Reproduce the records below exactly, but only between the lines holding "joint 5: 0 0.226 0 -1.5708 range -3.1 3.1" and "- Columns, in", inclusive.

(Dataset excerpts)
┌──

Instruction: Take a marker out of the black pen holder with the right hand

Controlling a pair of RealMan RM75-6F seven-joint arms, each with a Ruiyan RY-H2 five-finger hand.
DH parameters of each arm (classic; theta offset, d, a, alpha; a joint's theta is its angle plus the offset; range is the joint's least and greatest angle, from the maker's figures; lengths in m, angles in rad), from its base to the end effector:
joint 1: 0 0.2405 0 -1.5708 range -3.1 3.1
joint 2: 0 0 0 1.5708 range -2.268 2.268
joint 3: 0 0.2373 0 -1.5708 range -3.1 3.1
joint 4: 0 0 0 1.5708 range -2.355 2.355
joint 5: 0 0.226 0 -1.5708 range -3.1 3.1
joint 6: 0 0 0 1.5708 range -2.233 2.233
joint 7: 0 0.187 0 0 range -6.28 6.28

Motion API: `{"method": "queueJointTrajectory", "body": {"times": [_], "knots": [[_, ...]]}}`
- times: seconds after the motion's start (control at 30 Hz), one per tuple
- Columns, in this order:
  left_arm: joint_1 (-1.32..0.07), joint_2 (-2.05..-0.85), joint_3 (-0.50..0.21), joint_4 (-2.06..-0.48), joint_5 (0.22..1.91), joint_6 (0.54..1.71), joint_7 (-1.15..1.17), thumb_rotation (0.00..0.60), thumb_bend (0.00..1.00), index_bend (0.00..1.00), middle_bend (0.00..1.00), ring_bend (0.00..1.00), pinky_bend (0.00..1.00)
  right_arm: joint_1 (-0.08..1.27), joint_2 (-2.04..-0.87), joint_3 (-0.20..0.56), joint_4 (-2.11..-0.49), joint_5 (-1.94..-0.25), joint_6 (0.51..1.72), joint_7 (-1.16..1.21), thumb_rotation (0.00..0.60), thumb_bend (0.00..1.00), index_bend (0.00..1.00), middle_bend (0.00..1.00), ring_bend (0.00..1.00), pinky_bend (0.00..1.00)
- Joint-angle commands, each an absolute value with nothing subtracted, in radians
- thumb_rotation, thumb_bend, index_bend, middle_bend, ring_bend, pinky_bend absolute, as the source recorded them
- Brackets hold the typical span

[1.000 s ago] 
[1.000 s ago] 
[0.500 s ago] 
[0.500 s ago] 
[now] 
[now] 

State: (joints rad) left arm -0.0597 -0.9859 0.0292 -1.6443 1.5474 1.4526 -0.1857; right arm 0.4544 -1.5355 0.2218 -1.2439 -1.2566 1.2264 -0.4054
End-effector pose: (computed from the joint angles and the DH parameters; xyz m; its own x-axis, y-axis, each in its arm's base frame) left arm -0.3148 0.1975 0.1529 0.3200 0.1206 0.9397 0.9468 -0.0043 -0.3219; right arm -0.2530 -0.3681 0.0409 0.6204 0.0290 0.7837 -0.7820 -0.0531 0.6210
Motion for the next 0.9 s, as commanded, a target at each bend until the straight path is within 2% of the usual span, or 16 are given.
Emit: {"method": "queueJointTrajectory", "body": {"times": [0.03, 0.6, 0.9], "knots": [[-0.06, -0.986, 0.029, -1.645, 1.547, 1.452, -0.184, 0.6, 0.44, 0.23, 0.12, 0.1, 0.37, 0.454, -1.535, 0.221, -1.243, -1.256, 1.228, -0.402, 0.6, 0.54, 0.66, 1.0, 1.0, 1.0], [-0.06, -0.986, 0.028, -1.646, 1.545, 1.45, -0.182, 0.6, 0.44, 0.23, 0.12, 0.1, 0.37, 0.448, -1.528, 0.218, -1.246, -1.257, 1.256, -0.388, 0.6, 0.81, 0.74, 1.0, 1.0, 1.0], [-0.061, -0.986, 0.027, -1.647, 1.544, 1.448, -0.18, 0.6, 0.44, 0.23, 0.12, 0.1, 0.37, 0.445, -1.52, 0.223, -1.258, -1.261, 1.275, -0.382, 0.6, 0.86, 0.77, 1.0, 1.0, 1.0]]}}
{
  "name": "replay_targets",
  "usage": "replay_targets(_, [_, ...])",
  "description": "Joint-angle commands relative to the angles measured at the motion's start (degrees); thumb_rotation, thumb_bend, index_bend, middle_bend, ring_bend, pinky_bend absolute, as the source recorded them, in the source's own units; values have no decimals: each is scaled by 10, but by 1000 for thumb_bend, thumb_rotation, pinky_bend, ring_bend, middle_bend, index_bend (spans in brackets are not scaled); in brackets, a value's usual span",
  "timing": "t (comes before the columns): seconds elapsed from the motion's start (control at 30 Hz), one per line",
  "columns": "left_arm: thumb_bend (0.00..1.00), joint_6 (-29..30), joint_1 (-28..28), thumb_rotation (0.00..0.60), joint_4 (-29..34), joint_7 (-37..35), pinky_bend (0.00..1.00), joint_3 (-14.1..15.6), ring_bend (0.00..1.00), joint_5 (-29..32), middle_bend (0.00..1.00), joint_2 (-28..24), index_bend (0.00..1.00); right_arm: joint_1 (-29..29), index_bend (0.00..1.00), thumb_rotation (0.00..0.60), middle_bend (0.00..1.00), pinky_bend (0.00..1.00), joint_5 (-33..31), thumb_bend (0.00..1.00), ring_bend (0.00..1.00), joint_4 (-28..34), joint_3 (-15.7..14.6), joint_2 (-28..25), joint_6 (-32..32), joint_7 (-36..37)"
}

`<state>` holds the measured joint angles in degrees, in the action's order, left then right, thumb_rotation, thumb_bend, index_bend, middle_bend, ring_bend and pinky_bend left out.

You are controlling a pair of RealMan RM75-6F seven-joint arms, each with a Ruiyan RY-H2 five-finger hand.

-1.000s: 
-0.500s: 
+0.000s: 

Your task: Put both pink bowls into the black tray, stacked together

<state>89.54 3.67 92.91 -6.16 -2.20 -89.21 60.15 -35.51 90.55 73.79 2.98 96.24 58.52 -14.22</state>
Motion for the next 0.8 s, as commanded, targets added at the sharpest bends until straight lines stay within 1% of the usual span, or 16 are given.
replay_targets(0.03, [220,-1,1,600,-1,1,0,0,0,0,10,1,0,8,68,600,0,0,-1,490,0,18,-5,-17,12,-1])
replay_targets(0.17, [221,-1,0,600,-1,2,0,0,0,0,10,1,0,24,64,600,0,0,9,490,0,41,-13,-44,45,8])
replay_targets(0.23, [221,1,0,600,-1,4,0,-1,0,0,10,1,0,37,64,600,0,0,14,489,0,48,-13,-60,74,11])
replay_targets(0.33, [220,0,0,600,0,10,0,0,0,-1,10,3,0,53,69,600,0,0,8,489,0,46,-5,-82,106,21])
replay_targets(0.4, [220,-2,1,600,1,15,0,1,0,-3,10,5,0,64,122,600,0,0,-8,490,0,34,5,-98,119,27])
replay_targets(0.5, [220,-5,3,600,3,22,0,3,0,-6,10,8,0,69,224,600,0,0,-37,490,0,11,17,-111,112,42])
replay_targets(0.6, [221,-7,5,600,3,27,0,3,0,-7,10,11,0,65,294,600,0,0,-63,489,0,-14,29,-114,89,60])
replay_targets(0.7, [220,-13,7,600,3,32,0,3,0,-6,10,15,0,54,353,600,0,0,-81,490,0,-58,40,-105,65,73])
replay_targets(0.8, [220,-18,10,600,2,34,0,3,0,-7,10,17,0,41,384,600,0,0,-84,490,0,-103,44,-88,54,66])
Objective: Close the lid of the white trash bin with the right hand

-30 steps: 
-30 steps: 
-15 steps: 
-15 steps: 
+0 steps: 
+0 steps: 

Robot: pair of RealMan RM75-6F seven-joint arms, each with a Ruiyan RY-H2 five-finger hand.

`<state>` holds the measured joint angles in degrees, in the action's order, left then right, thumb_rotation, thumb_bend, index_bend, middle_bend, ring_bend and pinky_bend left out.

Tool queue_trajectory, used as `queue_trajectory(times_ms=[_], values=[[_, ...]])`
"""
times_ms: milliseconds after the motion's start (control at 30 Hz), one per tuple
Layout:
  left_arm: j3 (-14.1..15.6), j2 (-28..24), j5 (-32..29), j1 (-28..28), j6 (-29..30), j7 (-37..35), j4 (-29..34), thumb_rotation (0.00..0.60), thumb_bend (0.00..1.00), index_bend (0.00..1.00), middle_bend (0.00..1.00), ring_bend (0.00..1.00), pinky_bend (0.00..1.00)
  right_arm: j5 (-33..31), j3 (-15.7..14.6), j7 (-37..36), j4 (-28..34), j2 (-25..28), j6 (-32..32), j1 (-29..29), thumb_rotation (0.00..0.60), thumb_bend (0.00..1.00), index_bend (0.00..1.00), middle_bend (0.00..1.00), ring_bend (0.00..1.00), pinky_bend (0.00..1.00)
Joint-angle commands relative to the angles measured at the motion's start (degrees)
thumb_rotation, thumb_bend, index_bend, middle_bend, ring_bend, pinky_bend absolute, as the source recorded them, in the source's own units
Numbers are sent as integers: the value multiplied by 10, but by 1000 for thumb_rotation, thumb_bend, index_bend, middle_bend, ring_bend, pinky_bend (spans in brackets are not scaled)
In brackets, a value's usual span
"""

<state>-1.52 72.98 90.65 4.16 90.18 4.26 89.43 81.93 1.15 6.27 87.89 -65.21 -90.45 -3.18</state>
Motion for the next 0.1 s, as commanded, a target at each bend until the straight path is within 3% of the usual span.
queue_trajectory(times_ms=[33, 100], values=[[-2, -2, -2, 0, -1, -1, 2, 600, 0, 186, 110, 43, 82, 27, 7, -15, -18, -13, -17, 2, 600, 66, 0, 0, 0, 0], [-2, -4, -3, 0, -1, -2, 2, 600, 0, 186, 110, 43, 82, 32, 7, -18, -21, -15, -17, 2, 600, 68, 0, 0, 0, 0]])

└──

▸ WRITTEN ANSWER:
joint 5: 0 0.226 0 -1.5708 range -3.1 3.1
joint 6: 0 0 0 1.5708 range -2.233 2.233
joint 7: 0 0.187 0 0 range -6.28 6.28

Motion API: `{"method": "queueJointTrajectory", "body": {"times": [_], "knots": [[_, ...]]}}`
- times: seconds after the motion's start (control at 30 Hz), one per tuple
- Columns, in this order:

Output for the exercise is complete.